═════ EXERCISE INPUT ═════
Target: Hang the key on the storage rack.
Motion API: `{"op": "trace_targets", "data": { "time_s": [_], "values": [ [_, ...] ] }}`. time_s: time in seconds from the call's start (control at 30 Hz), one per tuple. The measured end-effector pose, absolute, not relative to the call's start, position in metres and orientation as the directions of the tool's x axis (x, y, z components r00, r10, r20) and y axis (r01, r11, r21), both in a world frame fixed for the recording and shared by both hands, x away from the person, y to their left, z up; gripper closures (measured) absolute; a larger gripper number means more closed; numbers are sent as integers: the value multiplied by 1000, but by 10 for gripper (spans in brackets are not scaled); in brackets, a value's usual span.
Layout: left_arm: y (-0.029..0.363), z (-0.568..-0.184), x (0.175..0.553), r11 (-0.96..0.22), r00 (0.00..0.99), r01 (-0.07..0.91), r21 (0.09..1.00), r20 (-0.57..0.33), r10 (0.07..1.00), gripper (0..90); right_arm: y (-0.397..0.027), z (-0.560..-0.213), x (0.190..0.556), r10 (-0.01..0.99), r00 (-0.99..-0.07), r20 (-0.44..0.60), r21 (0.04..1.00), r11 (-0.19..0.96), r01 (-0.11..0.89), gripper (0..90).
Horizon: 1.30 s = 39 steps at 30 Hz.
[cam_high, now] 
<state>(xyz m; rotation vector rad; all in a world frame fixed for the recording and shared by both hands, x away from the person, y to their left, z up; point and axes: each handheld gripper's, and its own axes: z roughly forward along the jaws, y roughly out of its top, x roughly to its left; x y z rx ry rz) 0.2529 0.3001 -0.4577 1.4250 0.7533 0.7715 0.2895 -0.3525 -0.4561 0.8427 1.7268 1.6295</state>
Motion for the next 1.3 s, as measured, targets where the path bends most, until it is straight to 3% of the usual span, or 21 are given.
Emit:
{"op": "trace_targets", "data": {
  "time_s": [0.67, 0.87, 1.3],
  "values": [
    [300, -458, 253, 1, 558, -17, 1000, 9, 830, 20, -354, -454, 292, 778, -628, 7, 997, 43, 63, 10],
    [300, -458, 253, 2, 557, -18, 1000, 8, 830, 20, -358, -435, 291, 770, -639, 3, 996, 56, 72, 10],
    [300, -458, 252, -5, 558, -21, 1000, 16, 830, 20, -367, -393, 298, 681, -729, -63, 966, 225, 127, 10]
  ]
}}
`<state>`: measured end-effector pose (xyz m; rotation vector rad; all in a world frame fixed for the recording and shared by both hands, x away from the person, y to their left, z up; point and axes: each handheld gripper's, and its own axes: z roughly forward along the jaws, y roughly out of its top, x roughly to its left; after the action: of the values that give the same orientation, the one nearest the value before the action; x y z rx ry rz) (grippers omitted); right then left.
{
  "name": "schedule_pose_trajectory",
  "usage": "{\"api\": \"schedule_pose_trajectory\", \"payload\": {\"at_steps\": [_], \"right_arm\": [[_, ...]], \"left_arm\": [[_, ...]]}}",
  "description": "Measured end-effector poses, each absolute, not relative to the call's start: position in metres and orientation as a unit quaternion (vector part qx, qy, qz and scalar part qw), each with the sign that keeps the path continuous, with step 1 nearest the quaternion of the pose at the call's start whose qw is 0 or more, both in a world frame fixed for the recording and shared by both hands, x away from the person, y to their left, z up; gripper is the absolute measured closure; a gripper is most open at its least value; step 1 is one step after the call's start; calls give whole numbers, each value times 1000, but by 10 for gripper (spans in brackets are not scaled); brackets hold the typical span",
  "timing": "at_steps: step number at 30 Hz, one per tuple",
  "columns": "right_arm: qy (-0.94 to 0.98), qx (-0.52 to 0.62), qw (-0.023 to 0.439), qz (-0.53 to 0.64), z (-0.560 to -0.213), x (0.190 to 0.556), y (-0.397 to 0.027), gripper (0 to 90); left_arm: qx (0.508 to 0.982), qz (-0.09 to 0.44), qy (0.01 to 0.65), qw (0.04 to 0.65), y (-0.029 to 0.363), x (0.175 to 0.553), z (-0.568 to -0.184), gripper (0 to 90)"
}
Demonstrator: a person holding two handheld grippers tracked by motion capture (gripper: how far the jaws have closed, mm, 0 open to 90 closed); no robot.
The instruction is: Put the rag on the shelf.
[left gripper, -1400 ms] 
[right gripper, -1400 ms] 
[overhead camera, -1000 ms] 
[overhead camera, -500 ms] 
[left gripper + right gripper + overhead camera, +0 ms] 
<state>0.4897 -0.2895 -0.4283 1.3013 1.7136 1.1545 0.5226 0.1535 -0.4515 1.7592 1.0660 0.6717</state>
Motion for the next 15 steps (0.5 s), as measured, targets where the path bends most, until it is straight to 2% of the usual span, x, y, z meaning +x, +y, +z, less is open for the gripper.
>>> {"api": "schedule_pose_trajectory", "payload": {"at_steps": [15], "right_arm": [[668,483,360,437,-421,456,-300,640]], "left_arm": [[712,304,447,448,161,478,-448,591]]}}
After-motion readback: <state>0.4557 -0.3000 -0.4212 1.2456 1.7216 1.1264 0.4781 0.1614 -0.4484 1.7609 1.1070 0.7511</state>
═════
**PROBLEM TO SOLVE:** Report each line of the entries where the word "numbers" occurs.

**PROBLEM SOLUTION:**
Motion API: `{"op": "trace_targets", "data": { "time_s": [_], "values": [ [_, ...] ] }}`. time_s: time in seconds from the call's start (control at 30 Hz), one per tuple. The measured end-effector pose, absolute, not relative to the call's start, position in metres and orientation as the directions of the tool's x axis (x, y, z components r00, r10, r20) and y axis (r01, r11, r21), both in a world frame fixed for the recording and shared by both hands, x away from the person, y to their left, z up; gripper closures (measured) absolute; a larger gripper number means more closed; numbers are sent as integers: the value multiplied by 1000, but by 10 for gripper (spans in brackets are not scaled); in brackets, a value's usual span.
  "description": "Measured end-effector poses, each absolute, not relative to the call's start: position in metres and orientation as a unit quaternion (vector part qx, qy, qz and scalar part qw), each with the sign that keeps the path continuous, with step 1 nearest the quaternion of the pose at the call's start whose qw is 0 or more, both in a world frame fixed for the recording and shared by both hands, x away from the person, y to their left, z up; gripper is the absolute measured closure; a gripper is most open at its least value; step 1 is one step after the call's start; calls give whole numbers, each value times 1000, but by 10 for gripper (spans in brackets are not scaled); brackets hold the typical span",

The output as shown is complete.